Franz Lindenmayr / Mensch und Höhle
Höhlenphotoexperimente
- Schädelstättenbild
In einem Essay mit dem Titel "Bilder" ließ sich Halldór Laxness, der spätere Literaturnobelpreisträger aus Island, ausführlich über moderne Kunst aus. Aus der damaligen Sicht heraus kanzelt er ziemlich hoffärtig alles ab, was nicht zu seinem Kunstbegriff paßt. Ein Bild sei, "spaßeshalber" gesagt, die "die Nachahmung eines Gegenstandes". Damit kann er leicht alles niedermachen, was nur Nachahmung sein will. Offenbar schätzte er damals besonders den Photoapparat und das damit gemachte Photo. "Es besteht ein himmelweiter Unterschied zwischen einem manuell angefertigten und mit Hilfe eines Apparates angefertigten Bild - das heißt einem Bild, das mit einem primitiven Werkzeug wie einem Bleistift oder Pinsel angefertigt wurde, und einem Bild, das mit einem vollkommenen Werkzeug wie einem Photoapparat aufgenommen wurde, also zwischen einem gemachten und einem aufgenommenen Bild." (Laxness, S. 137) Und er schwadroniert dann weiter: "Was könnten wir denn sonst noch von einem Bild erwarten oder verlangen außer der Eigenschaft, das Aussehen der Gegenstände so nachzuahmen, wie sie dem allgemeinen Betrachter, dem nicht subjektiven Auge, erscheinen?" Den "allgemeinen Betrachter" gibt es gar nicht, er ist nur eine erfundene Abstraktionsfigur, um sich über alle anderen hinauszuheben.

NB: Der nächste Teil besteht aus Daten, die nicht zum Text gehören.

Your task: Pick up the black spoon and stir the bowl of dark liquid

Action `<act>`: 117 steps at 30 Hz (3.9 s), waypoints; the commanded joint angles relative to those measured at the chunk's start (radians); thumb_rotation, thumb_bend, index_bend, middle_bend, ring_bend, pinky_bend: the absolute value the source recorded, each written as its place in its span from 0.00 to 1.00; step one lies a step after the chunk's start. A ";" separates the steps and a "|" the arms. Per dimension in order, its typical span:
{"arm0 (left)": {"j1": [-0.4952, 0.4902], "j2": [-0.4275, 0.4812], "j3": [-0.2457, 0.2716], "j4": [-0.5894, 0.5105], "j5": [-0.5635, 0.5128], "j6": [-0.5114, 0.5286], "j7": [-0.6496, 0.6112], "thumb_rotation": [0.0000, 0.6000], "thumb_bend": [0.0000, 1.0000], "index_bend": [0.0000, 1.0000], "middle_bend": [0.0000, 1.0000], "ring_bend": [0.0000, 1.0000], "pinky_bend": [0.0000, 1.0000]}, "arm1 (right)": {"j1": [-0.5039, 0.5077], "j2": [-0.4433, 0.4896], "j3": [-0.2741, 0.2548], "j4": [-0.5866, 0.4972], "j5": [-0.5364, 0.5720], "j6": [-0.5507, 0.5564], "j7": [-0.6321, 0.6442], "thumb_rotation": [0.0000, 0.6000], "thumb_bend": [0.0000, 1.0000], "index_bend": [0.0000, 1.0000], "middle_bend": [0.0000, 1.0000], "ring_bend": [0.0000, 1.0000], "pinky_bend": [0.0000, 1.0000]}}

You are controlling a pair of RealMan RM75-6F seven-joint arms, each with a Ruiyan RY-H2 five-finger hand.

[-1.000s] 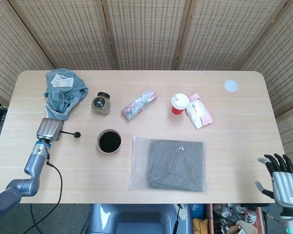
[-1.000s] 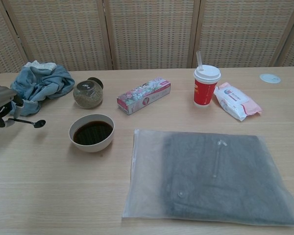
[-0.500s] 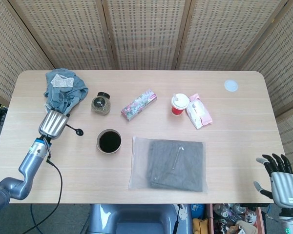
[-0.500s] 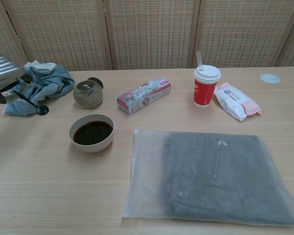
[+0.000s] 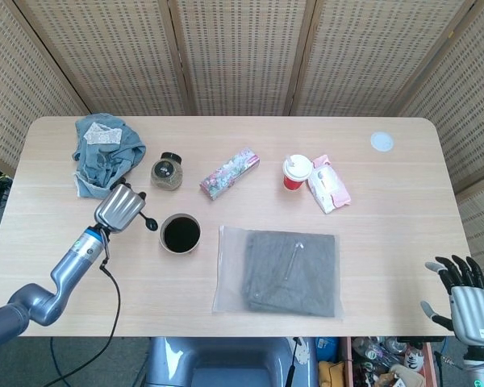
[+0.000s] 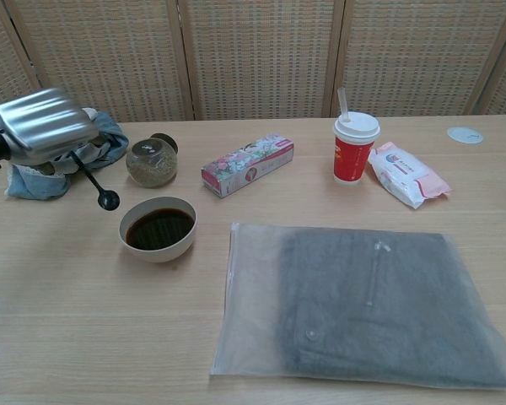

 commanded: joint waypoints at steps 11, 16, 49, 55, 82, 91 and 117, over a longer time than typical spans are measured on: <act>-0.065 -0.069 0.029 0.008 0.060 -0.057 0.168 1.00 0.41 0.65 0.82 0.65 0.54 | -0.003 -0.007 -0.001 0.021 0.007 -0.005 0.019 1.00 0.34 0.29 0.30 0.15 0.12; -0.078 -0.095 0.034 0.033 0.063 -0.080 0.199 1.00 0.41 0.65 0.82 0.65 0.54 | -0.005 -0.011 -0.001 0.033 0.014 -0.010 0.030 1.00 0.34 0.29 0.30 0.15 0.12; -0.132 -0.151 0.016 0.073 0.025 -0.125 0.282 1.00 0.41 0.66 0.82 0.65 0.54 | -0.009 -0.018 0.009 0.085 0.034 -0.021 0.085 1.00 0.34 0.29 0.30 0.15 0.12; -0.116 -0.128 0.040 0.028 0.047 -0.100 0.266 1.00 0.41 0.66 0.82 0.65 0.54 | -0.006 -0.021 0.008 0.087 0.029 -0.024 0.086 1.00 0.34 0.29 0.30 0.15 0.12; -0.136 -0.211 0.014 0.132 0.016 -0.117 0.271 1.00 0.41 0.66 0.82 0.65 0.54 | -0.018 -0.014 0.009 0.086 0.041 -0.019 0.083 1.00 0.34 0.29 0.30 0.15 0.12; -0.104 -0.166 0.035 0.052 0.015 -0.099 0.253 1.00 0.41 0.66 0.82 0.65 0.54 | -0.013 -0.019 0.010 0.090 0.035 -0.021 0.086 1.00 0.34 0.29 0.30 0.15 0.12; -0.132 -0.237 -0.004 0.144 -0.018 -0.113 0.266 1.00 0.41 0.66 0.82 0.65 0.54 | -0.022 -0.017 0.010 0.084 0.042 -0.018 0.079 1.00 0.34 0.29 0.30 0.15 0.12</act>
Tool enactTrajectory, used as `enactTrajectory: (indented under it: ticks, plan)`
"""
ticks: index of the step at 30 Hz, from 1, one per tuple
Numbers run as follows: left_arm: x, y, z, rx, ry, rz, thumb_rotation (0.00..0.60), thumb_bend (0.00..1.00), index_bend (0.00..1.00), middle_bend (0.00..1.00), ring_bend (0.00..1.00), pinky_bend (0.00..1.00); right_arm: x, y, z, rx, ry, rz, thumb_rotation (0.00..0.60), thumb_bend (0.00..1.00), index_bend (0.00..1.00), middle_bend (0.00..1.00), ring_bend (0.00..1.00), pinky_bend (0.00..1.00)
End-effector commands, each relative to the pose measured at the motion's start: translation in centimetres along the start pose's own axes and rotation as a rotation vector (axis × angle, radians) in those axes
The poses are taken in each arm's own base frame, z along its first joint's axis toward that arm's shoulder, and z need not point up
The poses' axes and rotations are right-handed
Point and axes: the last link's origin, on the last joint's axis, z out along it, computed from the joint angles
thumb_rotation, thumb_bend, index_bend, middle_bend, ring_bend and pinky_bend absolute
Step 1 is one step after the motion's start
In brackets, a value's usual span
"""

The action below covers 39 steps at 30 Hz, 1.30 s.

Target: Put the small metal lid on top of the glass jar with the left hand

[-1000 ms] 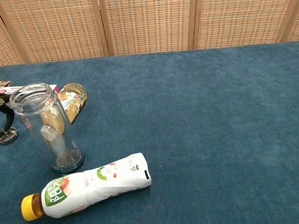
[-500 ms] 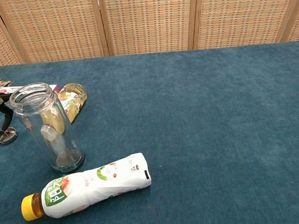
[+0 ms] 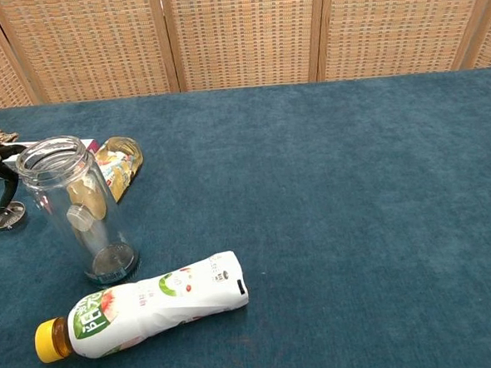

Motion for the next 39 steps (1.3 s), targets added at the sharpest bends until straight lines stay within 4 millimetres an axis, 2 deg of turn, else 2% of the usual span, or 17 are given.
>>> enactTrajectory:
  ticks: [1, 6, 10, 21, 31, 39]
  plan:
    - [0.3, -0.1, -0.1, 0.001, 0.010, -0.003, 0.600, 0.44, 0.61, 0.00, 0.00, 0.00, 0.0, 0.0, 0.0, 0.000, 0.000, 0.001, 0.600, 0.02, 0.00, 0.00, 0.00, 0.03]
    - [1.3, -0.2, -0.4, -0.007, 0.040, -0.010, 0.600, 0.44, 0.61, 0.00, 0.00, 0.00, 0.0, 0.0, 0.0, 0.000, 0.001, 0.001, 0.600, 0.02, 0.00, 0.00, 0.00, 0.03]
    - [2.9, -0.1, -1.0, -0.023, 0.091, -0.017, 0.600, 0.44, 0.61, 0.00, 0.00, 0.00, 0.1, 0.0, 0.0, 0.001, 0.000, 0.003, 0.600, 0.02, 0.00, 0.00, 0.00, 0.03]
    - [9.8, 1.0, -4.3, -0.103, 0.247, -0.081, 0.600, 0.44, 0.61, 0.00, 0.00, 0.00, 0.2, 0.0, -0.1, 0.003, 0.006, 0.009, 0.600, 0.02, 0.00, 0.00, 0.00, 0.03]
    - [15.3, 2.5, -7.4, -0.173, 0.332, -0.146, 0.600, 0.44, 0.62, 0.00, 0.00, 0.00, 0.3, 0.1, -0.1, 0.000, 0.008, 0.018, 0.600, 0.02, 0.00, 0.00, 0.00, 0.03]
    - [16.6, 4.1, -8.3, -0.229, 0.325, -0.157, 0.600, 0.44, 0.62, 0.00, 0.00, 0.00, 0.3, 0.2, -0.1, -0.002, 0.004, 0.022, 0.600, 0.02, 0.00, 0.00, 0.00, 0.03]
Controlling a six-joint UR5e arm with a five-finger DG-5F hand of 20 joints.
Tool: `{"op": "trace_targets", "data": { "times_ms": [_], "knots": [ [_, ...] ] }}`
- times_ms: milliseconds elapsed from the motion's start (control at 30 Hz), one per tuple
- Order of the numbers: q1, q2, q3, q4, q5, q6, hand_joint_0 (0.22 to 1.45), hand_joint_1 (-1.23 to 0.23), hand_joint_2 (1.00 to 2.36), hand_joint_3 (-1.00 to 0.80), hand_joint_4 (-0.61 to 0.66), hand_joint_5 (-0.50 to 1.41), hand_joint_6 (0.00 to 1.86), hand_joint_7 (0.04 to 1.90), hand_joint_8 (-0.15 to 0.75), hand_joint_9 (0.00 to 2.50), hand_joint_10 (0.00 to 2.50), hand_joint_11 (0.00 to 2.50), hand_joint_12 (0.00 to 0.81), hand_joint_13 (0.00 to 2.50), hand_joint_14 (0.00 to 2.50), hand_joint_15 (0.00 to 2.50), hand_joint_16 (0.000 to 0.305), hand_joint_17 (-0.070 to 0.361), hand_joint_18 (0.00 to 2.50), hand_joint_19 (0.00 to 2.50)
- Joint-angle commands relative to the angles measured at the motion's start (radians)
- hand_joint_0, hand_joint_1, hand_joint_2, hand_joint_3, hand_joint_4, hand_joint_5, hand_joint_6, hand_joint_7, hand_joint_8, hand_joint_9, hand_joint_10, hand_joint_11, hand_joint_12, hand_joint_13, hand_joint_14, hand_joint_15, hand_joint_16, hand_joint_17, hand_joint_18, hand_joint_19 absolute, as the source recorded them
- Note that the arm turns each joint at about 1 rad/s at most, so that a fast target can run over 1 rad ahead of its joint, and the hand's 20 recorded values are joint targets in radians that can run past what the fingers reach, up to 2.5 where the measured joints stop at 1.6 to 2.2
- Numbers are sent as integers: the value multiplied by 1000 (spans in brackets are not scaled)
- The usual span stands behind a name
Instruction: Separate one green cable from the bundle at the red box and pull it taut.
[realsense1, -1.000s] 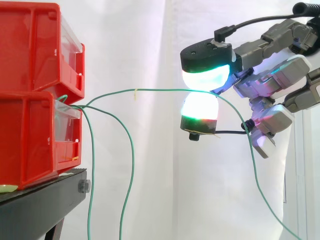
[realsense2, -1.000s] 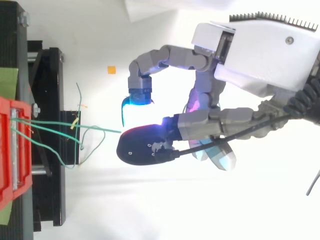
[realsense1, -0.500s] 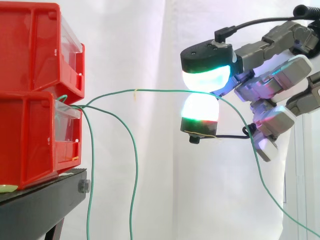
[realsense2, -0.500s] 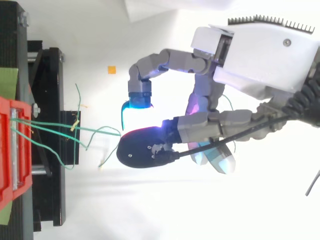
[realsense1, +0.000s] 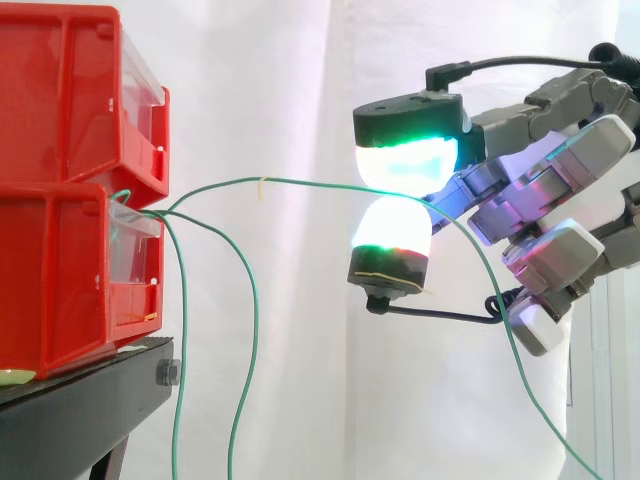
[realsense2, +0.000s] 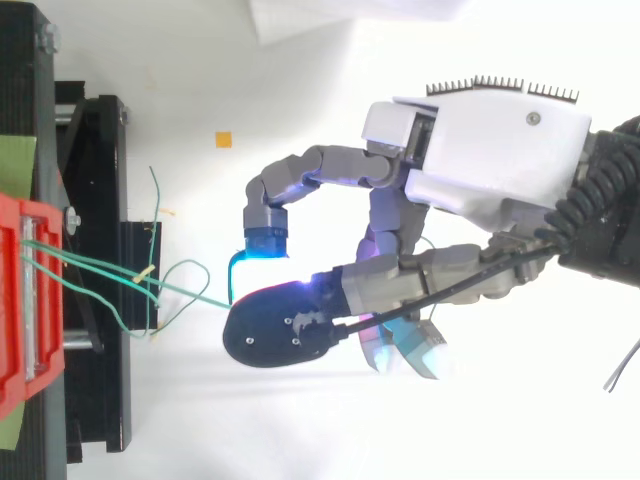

In dem Essay "Japanisches Glück" erzählt Wilhelm Schmid von einem Steingarten im Ryoanji-Tempel in Kyoto. Vierzehn Steine sind in einem geharkten Kies zu sehen. Vom anderen Ende des Gartens aus wird ein 15. Stein sichtbar, der vorher verborgen war - "und beim Blick zurück sind es doch wieder nur vierzehn Steine". Alles hängt an der Perspektive. "Daß etwas unsichtbar und dennoch da sein kann: Das ist die Lektion dieses Gartens".
Das ist wohl auch der eher spürbare, denn sichtbare Kern der Höhlenphotographie. Natürlicherweise ist es finster in den tiefen Höhlen. Es gibt dort kein Licht zum Photographieren. Wir sind es, die dort Helligkeit hineintragen und anknipsen, anzünden, auch wieder auslöschen. Es gibt keine "objektive" Sichtweise. Und sind die Bilder einmal im Kasten, dann man sie auch wieder immer wieder anders ansehen, etwas mit ihnen machen, man kann sie genauso gut auf den Kopf stellen, sie verfärben, verzerren und was sonst noch.
Eine Zeitcharakterisierung von Halldór von damals scheint mir noch heute zuzutreffen: "Im Augenblick sind die Galionsfiguren der Krämerklasse diejenigen, die Völker und Heere herrschen." Und dagegen hält er die "Männer", von Frauen redet er noch nicht, "die mit allen Monstern und Ungeheuern zwischen Himmel und Erde gerungen haben (Hier spricht wohl das Isländische!), um dann den innersten Kern aller menschlichen Natur, die stärksten und empfindlichsten Geheimnisse ganzer Länder und Völker in ihren Atemzügen zum Ausdruck bringen zu können".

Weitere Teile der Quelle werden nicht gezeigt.